Task prompt:
Your copy of the entries below should hold exactly the lines from the one containing "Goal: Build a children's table" to the one containing "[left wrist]", inclusive, and no pictures.
Start of Data provided
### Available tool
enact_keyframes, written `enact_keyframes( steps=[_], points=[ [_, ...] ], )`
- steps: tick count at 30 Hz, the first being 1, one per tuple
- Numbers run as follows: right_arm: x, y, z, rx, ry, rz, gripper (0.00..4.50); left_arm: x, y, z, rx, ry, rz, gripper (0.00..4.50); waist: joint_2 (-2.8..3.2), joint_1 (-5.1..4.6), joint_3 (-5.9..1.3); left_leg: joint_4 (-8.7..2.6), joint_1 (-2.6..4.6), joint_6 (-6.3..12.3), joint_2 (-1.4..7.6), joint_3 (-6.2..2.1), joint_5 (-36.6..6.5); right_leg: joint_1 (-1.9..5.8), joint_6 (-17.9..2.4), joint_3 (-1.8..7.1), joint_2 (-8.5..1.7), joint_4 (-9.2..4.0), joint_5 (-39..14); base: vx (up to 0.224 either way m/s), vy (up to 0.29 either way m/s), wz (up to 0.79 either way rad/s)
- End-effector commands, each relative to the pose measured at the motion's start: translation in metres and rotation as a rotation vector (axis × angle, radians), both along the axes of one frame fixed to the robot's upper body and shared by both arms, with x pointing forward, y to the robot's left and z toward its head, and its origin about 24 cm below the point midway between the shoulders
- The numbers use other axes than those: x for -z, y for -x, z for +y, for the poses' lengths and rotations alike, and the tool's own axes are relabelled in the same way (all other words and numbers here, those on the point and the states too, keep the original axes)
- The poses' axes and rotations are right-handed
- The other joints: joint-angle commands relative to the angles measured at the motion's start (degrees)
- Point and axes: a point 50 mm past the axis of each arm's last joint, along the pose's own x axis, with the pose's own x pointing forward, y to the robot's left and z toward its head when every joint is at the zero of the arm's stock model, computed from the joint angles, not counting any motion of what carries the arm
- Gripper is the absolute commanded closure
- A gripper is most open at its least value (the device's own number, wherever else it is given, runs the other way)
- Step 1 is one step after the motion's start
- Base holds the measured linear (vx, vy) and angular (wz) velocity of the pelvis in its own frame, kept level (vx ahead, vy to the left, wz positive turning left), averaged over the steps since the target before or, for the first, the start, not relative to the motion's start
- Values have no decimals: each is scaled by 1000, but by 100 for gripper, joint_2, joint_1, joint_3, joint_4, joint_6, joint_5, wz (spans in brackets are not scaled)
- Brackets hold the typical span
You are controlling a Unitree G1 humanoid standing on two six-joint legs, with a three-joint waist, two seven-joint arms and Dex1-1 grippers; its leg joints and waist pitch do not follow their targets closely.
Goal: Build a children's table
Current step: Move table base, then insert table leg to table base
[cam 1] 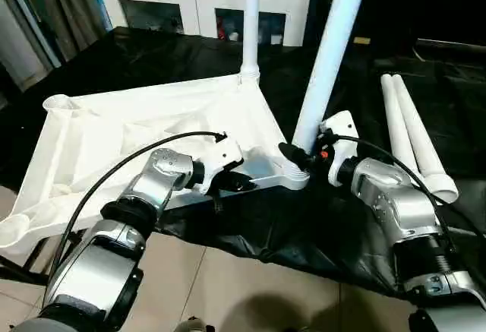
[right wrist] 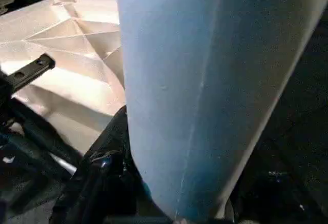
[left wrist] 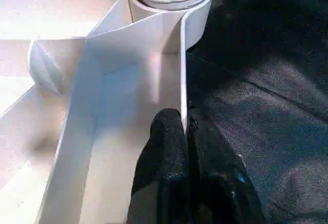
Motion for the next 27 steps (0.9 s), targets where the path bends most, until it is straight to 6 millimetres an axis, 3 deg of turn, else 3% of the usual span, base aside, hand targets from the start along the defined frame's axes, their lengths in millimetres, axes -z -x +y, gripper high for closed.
enact_keyframes(
  steps=[1, 5, 6, 7, 11, 20, 22, 27],
  points=[
    [4, -1, 1, -9, 30, 10, 259, 1, 2, 1, 23, -20, -3, 450, -108, 21, -445, -403, 73, 412, 237, -82, -687, 388, -682, 355, -571, -453, -1719, 0, 0, 0],
    [6, -3, -2, 25, 5, 7, 259, -1, 3, -1, 55, -10, -13, 450, -111, 17, -446, -408, 78, 385, 246, -85, -702, 386, -709, 363, -576, -451, -1686, 0, 0, 0],
    [7, -5, -3, 52, -29, 12, 259, -3, 4, -2, 74, 4, -11, 450, -53, 21, -455, -401, 79, 381, 247, -91, -700, 385, -740, 365, -581, -438, -1636, 0, 0, 0],
    [7, -5, -3, 58, -37, 14, 259, -3, 4, -2, 78, 7, -10, 450, -84, 2, -450, -405, 68, 378, 249, -88, -731, 390, -754, 361, -572, -445, -1588, 0, 0, 0],
    [15, -4, -7, 84, -135, 52, 259, -3, 3, -2, 57, 11, -7, 450, -99, -14, -448, -407, 73, 391, 242, -84, -777, 402, -796, 356, -572, -452, -1602, 0, 0, 0],
    [37, 11, -20, 114, -181, 94, 259, -5, -3, 0, -20, 0, -38, 450, -96, 18, -447, -404, 80, 431, 250, -78, -750, 391, -815, 354, -573, -450, -1586, 0, 0, 0],
    [45, 17, -26, 148, -177, 96, 259, -5, -4, -1, -25, -2, -41, 450, -43, 40, -442, -407, 91, 411, 251, -86, -813, 383, -779, 354, -577, -469, -1705, 0, 0, 0],
    [49, 22, -29, 168, -116, 59, 259, -5, -5, -1, -32, -11, -50, 450, -73, 53, -435, -422, 103, 382, 252, -85, -883, 374, -747, 350, -570, -488, -1772, 0, 0, 0]
  ],
)
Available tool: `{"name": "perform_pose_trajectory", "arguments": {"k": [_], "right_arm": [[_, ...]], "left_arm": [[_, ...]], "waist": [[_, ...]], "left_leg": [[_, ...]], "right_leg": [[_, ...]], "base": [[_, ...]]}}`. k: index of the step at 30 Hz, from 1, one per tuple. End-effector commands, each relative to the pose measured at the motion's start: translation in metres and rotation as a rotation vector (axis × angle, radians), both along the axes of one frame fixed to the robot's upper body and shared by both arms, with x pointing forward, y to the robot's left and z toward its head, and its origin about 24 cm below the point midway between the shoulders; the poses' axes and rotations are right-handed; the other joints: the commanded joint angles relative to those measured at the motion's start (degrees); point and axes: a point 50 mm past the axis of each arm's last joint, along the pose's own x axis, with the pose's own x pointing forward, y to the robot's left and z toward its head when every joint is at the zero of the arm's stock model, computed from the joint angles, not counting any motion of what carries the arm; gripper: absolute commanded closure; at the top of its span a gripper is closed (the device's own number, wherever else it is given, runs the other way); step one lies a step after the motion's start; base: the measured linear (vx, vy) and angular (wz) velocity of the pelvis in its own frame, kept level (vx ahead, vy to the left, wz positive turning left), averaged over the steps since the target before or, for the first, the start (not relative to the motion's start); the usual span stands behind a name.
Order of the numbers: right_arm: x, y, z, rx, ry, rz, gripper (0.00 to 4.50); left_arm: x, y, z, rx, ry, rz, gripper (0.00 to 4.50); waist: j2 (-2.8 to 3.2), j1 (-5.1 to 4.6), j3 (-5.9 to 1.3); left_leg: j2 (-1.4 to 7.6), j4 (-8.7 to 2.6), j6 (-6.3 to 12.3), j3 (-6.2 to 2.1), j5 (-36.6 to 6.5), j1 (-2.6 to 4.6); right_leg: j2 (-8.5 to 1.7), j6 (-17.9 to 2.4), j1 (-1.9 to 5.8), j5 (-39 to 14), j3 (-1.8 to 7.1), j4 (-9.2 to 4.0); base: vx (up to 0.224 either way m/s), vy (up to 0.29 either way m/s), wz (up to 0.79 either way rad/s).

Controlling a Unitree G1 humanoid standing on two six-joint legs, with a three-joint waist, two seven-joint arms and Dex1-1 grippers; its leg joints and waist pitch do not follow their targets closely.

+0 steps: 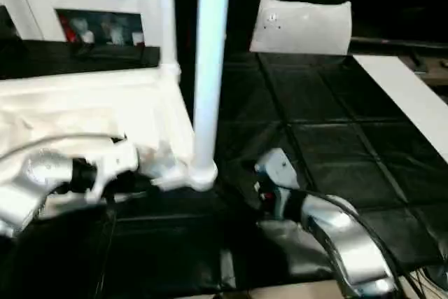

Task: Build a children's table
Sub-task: Rotate leg to tighten

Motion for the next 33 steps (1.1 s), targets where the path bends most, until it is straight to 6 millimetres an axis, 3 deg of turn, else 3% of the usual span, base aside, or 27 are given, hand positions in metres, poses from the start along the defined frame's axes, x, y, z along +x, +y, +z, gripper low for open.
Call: {"name": "perform_pose_trajectory", "arguments": {"k": [1,3,5,6,8,9,11,12,13,19,22,27,33], "right_arm": [[-0.002,-0.001,-0.002,-0.018,-0.007,0.002,0.0],[-0.004,0.001,-0.004,-0.025,-0.006,0.009,0.0],[-0.004,0.002,-0.002,-0.016,-0.011,-0.002,0.0],[-0.003,0.002,-0.001,-0.009,-0.014,-0.008,0.0],[-0.002,0.003,0.001,0.001,-0.018,-0.015,0.0],[-0.001,0.003,0.002,0.0,-0.021,-0.013,0.0],[-0.001,0.003,0.003,0.0,-0.023,-0.01,0.0],[0.0,0.003,0.002,-0.002,-0.024,-0.007,0.0],[0.0,0.003,0.002,-0.002,-0.024,-0.007,0.0],[0.006,0.006,0.001,-0.003,-0.029,0.004,0.0],[0.009,0.008,0.003,-0.005,-0.037,0.012,0.0],[0.007,0.008,0.002,-0.016,-0.042,0.03,0.0],[0.006,0.008,0.0,-0.019,-0.038,0.036,0.0]], "left_arm": [[0.006,0.0,0.016,-0.018,-0.061,-0.023,4.43],[0.005,-0.002,0.017,-0.056,-0.044,-0.016,4.43],[0.003,-0.002,0.016,-0.069,-0.027,-0.018,4.2],[0.003,-0.002,0.016,-0.074,-0.023,-0.009,3.93],[0.002,-0.002,0.016,-0.086,-0.019,-0.008,3.91],[0.003,-0.001,0.014,-0.072,-0.012,0.019,3.81],[0.004,0.0,0.013,-0.055,-0.009,0.043,3.59],[0.003,0.0,0.011,-0.056,-0.007,0.045,3.59],[0.003,0.0,0.011,-0.056,-0.007,0.045,3.59],[-0.003,-0.001,0.002,-0.076,0.042,0.059,3.59],[-0.001,-0.004,0.001,-0.076,0.029,0.057,3.59],[0.004,-0.003,-0.001,-0.045,-0.018,0.082,3.26],[0.001,-0.007,0.001,-0.095,-0.009,0.061,3.41]], "waist": [[1.25,0.36,-3.05],[1.33,0.38,-3.14],[1.72,0.51,-3.16],[1.61,0.53,-3.16],[1.58,0.56,-3.16],[1.26,0.44,-3.04],[1.39,0.48,-2.88],[0.32,0.45,-2.9],[0.89,0.64,-2.85],[0.61,0.61,-3.03],[0.93,0.64,-3.07],[0.98,1.0,-3.1],[1.15,1.46,-3.13]], "left_leg": [[3.29,-4.96,2.4,-0.16,-2.85,-0.8],[3.34,-4.93,2.32,-0.14,-2.27,-0.77],[3.3,-4.85,2.36,-0.16,-1.7,-0.82],[3.26,-4.82,2.45,-0.08,-1.28,-0.85],[3.29,-4.84,2.32,-0.08,-1.33,-0.9],[3.4,-4.93,2.21,-0.05,-1.98,-0.86],[3.3,-4.94,2.23,0.02,-2.92,-0.8],[3.29,-4.92,2.4,0.14,-3.23,-0.84],[3.26,-4.92,2.38,0.09,-3.24,-0.74],[3.33,-4.87,2.6,0.12,-2.04,-0.77],[3.33,-4.81,2.84,0.17,-1.26,-0.7],[3.32,-4.77,2.93,0.21,-1.33,-0.63],[3.39,-4.85,2.18,0.19,-2.15,-0.64]], "right_leg": [[-6.41,-10.48,3.04,-10.17,3.54,-4.05],[-6.37,-11.41,3.17,-7.83,3.51,-3.75],[-6.38,-12.24,3.34,-6.13,3.55,-3.55],[-6.33,-12.57,3.39,-5.34,3.55,-3.52],[-6.43,-13.0,3.55,-5.41,3.54,-3.45],[-6.31,-13.04,3.45,-6.17,3.48,-3.52],[-6.28,-12.66,3.34,-8.24,3.5,-3.75],[-6.32,-11.89,3.41,-10.07,3.54,-3.95],[-6.41,-11.3,3.28,-11.56,3.59,-4.0],[-6.36,-10.78,3.19,-10.52,3.56,-3.8],[-6.27,-11.43,3.13,-8.73,3.51,-3.74],[-6.23,-11.38,3.2,-8.2,3.51,-3.73],[-6.34,-11.32,3.26,-8.62,3.55,-3.74]], "base": [[0.0,0.0,0.0],[0.0,0.0,0.0],[0.0,0.0,0.0],[0.0,0.0,0.0],[0.0,0.0,0.0],[0.0,0.0,0.0],[0.0,0.0,0.0],[0.0,0.0,0.0],[0.0,0.0,0.0],[0.0,0.0,0.0],[0.0,0.0,0.0],[0.0,0.0,0.0],[0.0,0.0,0.0]]}}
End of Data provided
Written reply:
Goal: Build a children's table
Current step: Move table base, then insert table leg to table base
[cam 1] 
[right wrist] 
[left wrist] 

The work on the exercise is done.